Die richterliche Unabhängigkeit ist grundlegendes Merkmal einer rechtsstaatlichen Rechtspflege, und durch die richterliche Unabhängigkeit wird selbstverständlich die für den Rechtsstaat unerlässliche Gewaltenteilung garantiert.

Dann stellt sich selbstverständlich die Frage: Was machen wir mit einem Richter – dessen Zitate hier schon erwähnt worden sind – in einer Situation, die dadurch gekennzeichnet ist, dass sich die Justizministerin seit zwei Jahren weigert, die Begründungen aus diesem Urteil auch nur zu kommentieren? In der Zeitung durfte ich lesen, dass Sie, Herr Wagner, gesagt haben, Sie warten erst einmal ab, wie sich das Justizministerium dazu verhält.

(Mathias Wagner (Taunus) (BÜNDNIS 90/DIE GRÜNEN): Nein, das habe ich nicht gesagt!)

– Ich habe es gelesen. Wir müssen noch einmal nachschauen, ob Sie es gesagt haben.

Wir haben im Kern die Äußerung, „Migration tötet“ sei eine empirisch beweisbare Tatsache, und weitere sehr verstörende Zitate aus der Begründung des Urteils dieses Richters bereits im Dezember 2019 in einer Kleinen Anfrage an die Justizministerin erwähnt und um Kommentare gebeten. Darauf hat sie geantwortet, und alle in diesem Haus, die sich mit den Vorgängen und den Antworten auf Kleine Anfragen beschäftigen, konnten das seit gut zwei Jahren, seit Januar 2020, wissen. Die Justizministerin, Frau KühneHörmann, antwortete damals knapp, dass ihr als Vertreterin der Exekutive, also der zweiten Gewalt, eine Überprüfung oder Kommentierung von Gerichtsentscheidungen nicht zustehe. Aber, meine Damen und Herren, als erste Gewalt, als das Parlament, haben wir hierzu nicht nur das Recht, sondern nach der Hessischen Verfassung auch die Pflicht.

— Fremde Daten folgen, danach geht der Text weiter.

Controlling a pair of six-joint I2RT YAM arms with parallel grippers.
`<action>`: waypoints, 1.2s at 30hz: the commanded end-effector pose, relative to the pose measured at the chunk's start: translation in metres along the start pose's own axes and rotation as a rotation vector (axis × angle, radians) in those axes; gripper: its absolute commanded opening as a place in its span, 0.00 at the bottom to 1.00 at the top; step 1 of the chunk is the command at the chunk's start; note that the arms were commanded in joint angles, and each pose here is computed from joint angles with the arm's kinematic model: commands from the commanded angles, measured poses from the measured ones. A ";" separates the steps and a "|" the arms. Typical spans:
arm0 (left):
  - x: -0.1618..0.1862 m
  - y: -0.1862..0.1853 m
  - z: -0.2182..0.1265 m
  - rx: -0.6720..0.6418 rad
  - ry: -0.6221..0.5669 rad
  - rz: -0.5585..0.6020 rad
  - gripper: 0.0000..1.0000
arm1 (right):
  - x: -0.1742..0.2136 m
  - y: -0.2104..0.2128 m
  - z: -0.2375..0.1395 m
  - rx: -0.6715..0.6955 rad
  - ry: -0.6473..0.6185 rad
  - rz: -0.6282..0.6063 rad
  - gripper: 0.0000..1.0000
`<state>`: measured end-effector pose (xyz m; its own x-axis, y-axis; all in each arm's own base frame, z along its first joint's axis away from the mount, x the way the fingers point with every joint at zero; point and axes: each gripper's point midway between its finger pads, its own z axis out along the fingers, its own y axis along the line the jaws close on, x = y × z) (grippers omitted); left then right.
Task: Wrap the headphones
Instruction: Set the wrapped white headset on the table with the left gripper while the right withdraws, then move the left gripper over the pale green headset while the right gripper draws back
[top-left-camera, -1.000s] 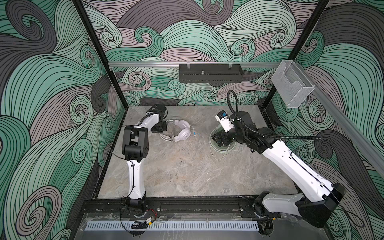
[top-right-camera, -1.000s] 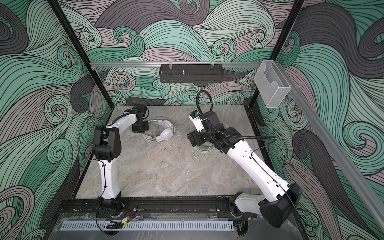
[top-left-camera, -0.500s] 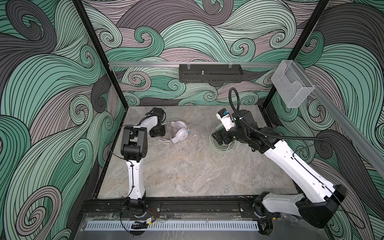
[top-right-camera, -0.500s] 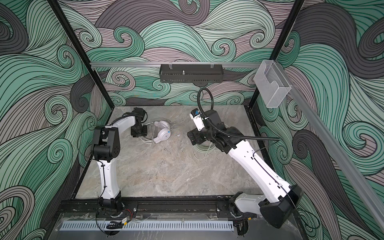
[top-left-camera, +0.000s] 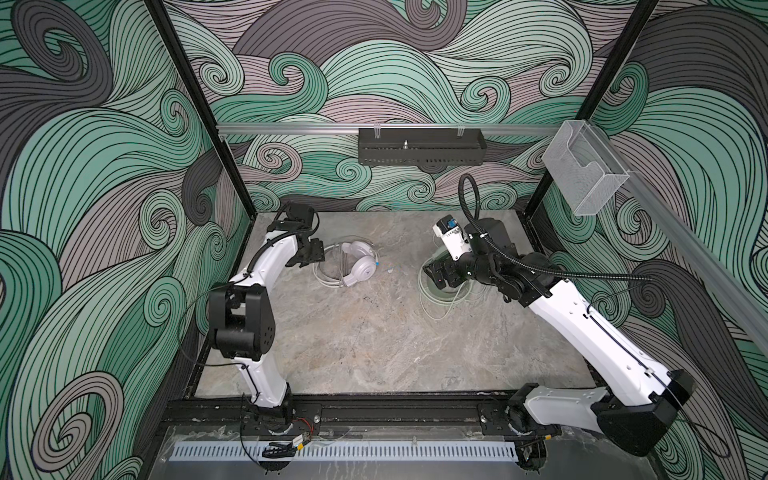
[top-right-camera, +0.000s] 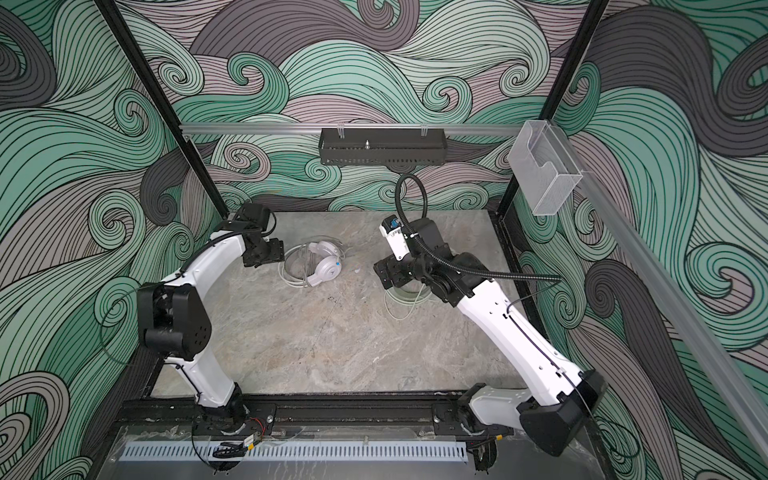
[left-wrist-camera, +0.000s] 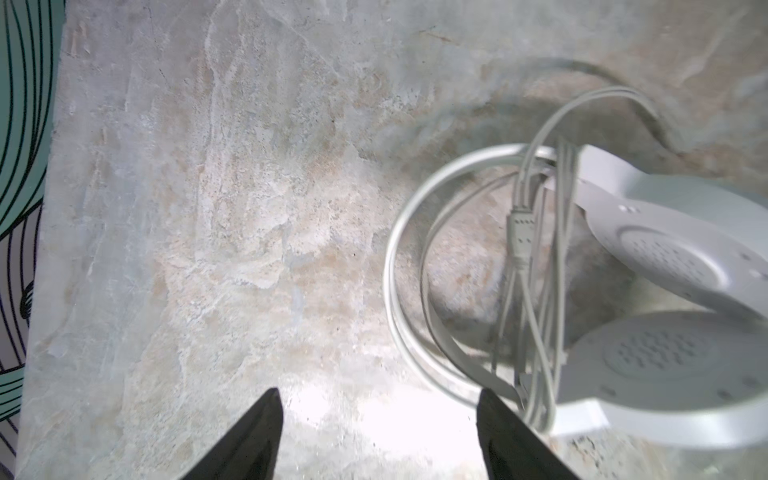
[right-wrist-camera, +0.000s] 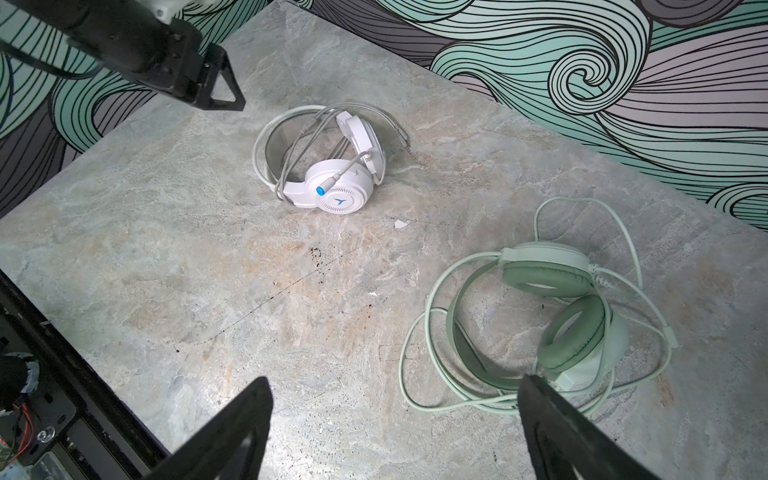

(Beifall DIE LINKE und vereinzelt SPD)

Deswegen verweise ich noch einmal auf Art. 127 der Hessischen Verfassung: Wir benennen Richter erst dann auf Lebenszeit, wenn sie „die Gewähr dafür bieten, dass sie ihr Amt im Geiste der Demokratie und des sozialen Verständnisses ausüben werden“. Das wird durch das Justizministerium vorbereitet, und wir als Mitglieder des Richterwahlausschusses haben dann darüber zu entscheiden. In demselben Artikel unserer Hessischen Verfassung steht:

Erfüllt ein Richter nach seiner Berufung auf Lebenszeit diese Erwartungen nicht, so kann ihn der Staatsgerichtshof auf Antrag des Landtages seines Amtes für verlustig erklären und zugleich bestimmen, ob er in ein anderes Amt oder in den Ruhestand zu versetzen oder zu entlassen ist. Der Antrag kann auch vom Justizminister im Einvernehmen mit dem Richterwahlausschuss gestellt werden.

In beiden Varianten sind wir als Abgeordnete aufgefordert und verpflichtet, tätig zu werden, wenn wir eine Gefahr erkennen. Ich vermute, dass die große Mehrheit in diesem Haus durchaus erkennt, dass diese migrationsfeindlichen Äußerungen eines hessischen Verwaltungsrichters eine Gefahr für unsere Demokratie darstellen. Wenn wir gegen Äußerungen, die sich in der Nähe der Volksverhetzung bewegen, nicht konsequent – wenn auch strittig – vorgehen, frage ich mich: Was, glauben wir, muss eigentlich noch alles passieren, um zu erkennen, dass diese Antidemokraten unsere Demokratie kaputt machen wollen? – Ich bedanke mich für Ihre Aufmerksamkeit.